Leggo sempre con una certa inquietudine interiore le diatribe e gli sgambetti intrafamiliari inventati o subiti tra membri di coppie “interrotte”. La mia inquietudine nasce da ragioni contraddittorie, a scavalco tra la voglia di interpretare con serenità, evitando i soliti moralismi nei quali noi preti siamo specializzati, e la particolare attenzione alle eventuali vittime, che sono i figli.
Mi pongo, quindi, non come giudice, non solo come prete, ma come educatore. Il caso di Modena, accaduto in questi giorni, invece, mi rovescia addosso un problema in più o meglio aggiunge una penombra che mi inquieta ulteriormente.
Trattasi di un figlio di 28 anni con genitori divorziati. Come avviene solitamente nei tribunali, quando alla fine si condividono diritti e doveri, esce il mantenimento dei figli, fino alla maggiore età e/o fino al conseguimento degli studi, già iniziati. Poiché tocca ai padri farsi carico, non sempre i pareri sono scontati.

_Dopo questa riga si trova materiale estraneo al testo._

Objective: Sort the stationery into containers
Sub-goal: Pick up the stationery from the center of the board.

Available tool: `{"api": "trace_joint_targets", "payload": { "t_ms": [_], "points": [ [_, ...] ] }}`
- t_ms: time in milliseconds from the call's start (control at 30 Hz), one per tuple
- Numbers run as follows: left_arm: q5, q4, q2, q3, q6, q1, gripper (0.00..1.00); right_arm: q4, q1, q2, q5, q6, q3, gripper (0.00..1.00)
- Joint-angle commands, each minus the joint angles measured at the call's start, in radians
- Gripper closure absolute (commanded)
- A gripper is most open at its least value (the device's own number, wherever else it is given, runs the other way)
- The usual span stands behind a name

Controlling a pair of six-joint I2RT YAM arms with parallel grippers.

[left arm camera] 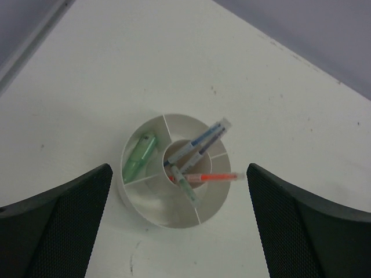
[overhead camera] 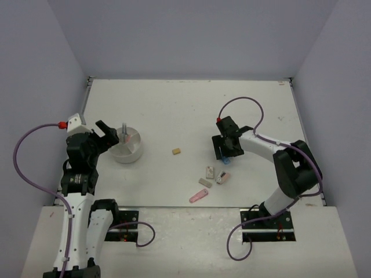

L’orientamento della Giurisprudenza, da qualche tempo, va interpretando, con troppa magnanimità, l’assegno di mantenimento dei figli. Nel caso di Modena il figlio di 28 anni, giunto quasi alla fine degli studi universitari (e qui trattasi di laurea in lettere) anziché completare l’iter, si iscrive al corso di cinematografia sperimentale, allungando perciò i tempi del mantenimento.
Il padre reputa che al figlio non spetti questo ulteriore sostegno economico, non avendo compiuto scelte lavorative per l’autosostentamento. I giudici hanno dato torto al padre. Perciò il figlio dovrà essere mantenuto fino al raggiungimento dell’indipendenza economica.
Ecco la mia ulteriore inquietudine. Perché l’orientamento della Giurisprudenza sopravvaluta i motivi validi soprattutto dal punto di vista lavorativo e sottovaluta invece l’età e il dovere che ogni giovane ha di crescere, faticare e automantenersi?
In questo modo non intendo dare ragione all’una o all’altra parte. Vorrei solo capire perché a 30 anni i giovani siano considerati “grandi” quando ci interessa e “piccoli” quando gli interessi si accavallano con preconcetti o ideologie.
E qui mi fermo, disorientato. Il bene che voglio ai giovani mi obbliga a non fare con loro giochi equivoci e di comodo. Essere padri, madri, giudici o psicologi, non ci esonera dal compito di testimoniare con la vita, con i fatti e con le leggi, che non si diventa i grandi di domani approfittando degli errori fatti dai grandi di ieri.